▸ **TASK STATEMENT**: Would you transcribe the data word for word?

━━━━━━━━━━━━━━━━

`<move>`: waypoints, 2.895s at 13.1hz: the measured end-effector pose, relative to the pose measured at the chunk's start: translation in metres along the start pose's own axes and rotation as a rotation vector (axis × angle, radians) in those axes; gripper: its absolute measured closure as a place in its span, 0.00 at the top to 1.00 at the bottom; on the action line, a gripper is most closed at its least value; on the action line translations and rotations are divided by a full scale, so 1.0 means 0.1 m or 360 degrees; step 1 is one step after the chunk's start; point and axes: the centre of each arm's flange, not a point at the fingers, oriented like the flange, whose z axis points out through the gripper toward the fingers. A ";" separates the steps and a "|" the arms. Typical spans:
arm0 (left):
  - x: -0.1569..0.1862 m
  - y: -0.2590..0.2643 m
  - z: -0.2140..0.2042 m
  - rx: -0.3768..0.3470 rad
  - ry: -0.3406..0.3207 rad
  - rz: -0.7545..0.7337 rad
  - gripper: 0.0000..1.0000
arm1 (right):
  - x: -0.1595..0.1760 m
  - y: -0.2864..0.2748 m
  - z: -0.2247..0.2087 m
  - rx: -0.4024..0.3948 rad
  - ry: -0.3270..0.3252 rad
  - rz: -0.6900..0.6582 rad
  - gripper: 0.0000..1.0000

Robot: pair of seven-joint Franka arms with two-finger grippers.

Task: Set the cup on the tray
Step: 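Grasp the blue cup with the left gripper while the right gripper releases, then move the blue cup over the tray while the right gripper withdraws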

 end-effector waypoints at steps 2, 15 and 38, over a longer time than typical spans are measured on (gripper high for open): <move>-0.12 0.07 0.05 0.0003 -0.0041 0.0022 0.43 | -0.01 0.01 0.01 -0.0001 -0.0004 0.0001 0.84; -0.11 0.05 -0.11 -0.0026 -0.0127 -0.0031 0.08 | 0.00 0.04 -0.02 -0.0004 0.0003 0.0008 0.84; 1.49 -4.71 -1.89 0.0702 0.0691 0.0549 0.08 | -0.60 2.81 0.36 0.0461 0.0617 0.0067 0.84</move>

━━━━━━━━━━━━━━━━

▸ **TASK RESPONSE**:
`<move>`: waypoints, 2.895s at 13.1hz: the measured end-effector pose, relative to the pose measured at the chunk's start: translation in metres along the start pose's own axes and rotation as a rotation vector (axis × angle, radians) in those axes; gripper: its absolute measured closure as a place in its span, 0.00 at the top to 1.00 at the bottom; on the action line, a gripper is most closed at its least value; on the action line translations and rotations are divided by a full scale, so 1.0 means 0.1 m or 360 degrees; step 1 is one step after the chunk's start; point and axes: the centre of each arm's flange, not a point at the fingers, oriented like the flange, whose z axis points out through the gripper toward the fingers. A ";" separates the steps and a "|" the arms. Typical spans:
arm0 (left):
  - x: -0.1569..0.1862 m
  - y: -0.2590..0.2643 m
  - z: -0.2140..0.2042 m
  - rx: -0.3768..0.3470 rad
  - ry: -0.3406..0.3207 rad
  - rz: -0.7545..0.7337 rad
  - gripper: 0.0000..1.0000
arm1 (right):
  - x: -0.1595..0.1760 m
  - y: -0.2864..0.2748 m
  - z: -0.2247..0.2087 m
  - rx: -0.4024..0.3948 rad
  - ry: -0.3270..0.3252 rad
  - rz: -0.6900..0.6582 rad
  - gripper: 0.0000..1.0000

Robot: pair of seven-joint Franka arms with two-finger grippers.

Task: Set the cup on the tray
Step: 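Grasp the blue cup with the left gripper while the right gripper releases, then move the blue cup over the tray while the right gripper withdraws
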
 end-effector waypoints at steps 2, 15 and 38, over a longer time than typical spans are measured on (gripper high for open): <move>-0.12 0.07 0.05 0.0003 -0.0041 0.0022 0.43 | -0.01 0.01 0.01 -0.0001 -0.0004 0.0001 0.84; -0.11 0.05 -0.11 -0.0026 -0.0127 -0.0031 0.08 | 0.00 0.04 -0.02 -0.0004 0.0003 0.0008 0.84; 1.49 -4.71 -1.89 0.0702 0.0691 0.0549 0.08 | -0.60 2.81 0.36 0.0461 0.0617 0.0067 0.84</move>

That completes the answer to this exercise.